2025 song by Morgan Wallen

"Eyes Are Closed" is a song by American country music singer Morgan Wallen from his fourth studio album I'm the Problem (2025). It was written by Wallen himself, Charlie Handsome, Blake Pendergrass and John Byron, and produced by Jacob Durrett and Joey Moi.

==Background==
On Theo Von's This Past Weekend podcast, Morgan Wallen revealed that "Eyes Are Closed" was his first song that his son Indigo particularly liked.
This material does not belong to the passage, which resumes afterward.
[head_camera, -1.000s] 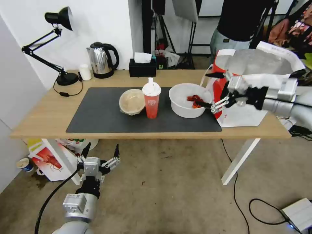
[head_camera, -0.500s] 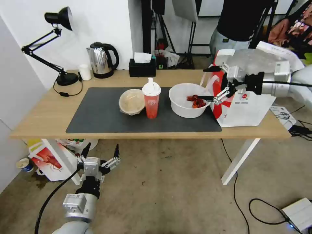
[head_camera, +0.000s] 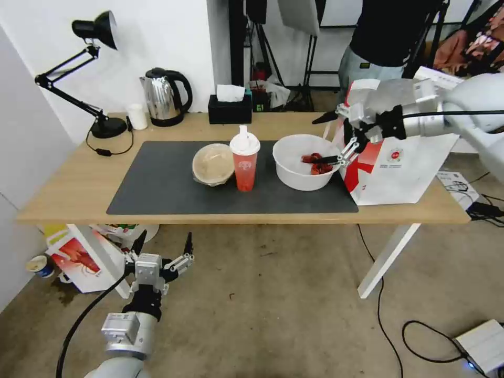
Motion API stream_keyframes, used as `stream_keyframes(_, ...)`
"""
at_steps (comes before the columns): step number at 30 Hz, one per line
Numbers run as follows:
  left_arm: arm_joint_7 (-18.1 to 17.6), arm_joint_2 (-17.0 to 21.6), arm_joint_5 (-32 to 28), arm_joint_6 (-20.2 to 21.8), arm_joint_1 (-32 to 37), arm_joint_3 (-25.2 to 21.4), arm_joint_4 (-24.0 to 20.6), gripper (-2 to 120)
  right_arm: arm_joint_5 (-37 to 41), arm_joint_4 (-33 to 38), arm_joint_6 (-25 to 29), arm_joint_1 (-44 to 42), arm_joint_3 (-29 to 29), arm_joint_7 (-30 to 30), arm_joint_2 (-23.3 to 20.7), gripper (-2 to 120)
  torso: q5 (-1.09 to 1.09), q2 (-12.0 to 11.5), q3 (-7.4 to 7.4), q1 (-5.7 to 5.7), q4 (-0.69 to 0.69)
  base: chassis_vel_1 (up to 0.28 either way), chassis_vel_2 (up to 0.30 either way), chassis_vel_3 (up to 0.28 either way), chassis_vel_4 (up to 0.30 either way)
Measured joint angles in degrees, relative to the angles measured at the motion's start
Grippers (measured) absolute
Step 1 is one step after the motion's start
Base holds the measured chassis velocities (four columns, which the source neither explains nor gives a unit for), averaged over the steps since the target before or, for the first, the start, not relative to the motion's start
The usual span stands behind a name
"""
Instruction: Pick up the trash from the table and place it into the takeout bag.
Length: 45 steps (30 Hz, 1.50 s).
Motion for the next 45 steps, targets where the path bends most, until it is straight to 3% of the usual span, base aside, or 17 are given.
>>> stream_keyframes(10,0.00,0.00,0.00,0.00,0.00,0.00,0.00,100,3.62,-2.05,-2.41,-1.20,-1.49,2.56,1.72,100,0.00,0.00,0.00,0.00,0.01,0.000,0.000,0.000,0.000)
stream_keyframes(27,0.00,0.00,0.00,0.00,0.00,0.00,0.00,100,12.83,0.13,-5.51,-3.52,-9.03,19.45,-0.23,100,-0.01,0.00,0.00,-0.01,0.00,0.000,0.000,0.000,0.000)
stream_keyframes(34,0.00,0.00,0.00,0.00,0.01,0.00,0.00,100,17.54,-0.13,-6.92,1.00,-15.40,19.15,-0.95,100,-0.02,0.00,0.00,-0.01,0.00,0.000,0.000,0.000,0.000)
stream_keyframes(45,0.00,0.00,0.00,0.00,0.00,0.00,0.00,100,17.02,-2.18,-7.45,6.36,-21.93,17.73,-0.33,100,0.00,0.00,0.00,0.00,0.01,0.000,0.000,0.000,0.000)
When Wallen came home one night and played a demo of the song that he had recorded earlier that day, Indigo heard it and immediately took interest in the song, which he asked him to play again.

==Composition==
"Eyes Are Closed" is a midtempo song and consists of acoustic guitar, kick drums and trap beats in the production. The lyrics find Morgan Wallen brooding over with a failed relationship and wondering if his former partner shares his feelings. He admits that he still loves her, even wanting to rekindle the relationship.

==Critical reception==
Billboard ranked "Eyes Are Closed" as the 25th best song from I'm the Problem, considering it "the album's equivalent to One Thing at a Times 'Thinkin' Bout Me', but not quite as compelling".

==Charts==

===Weekly charts===

Weekly chart performance for "Eyes Are Closed"
| Chart (2025) | Peak position |
|---|---|
| Canada Hot 100 (Billboard) | 37 |
| Global 200 (Billboard) | 64 |
| US Billboard Hot 100 | 22 |
| US Hot Country Songs (Billboard) | 10 |

===Year-end charts===

Year-end chart performance for "Eyes Are Closed"
| Chart (2025) | Position |
|---|---|
| US Hot Country Songs (Billboard) | 65 |

==Certifications==

Certifications for "Eyes Are Closed"
| Region | Certification | Certified units/sales |
| United States (RIAA) | Gold | 500,000^{‡} |
^{‡} Sales+streaming figures based on certification alone.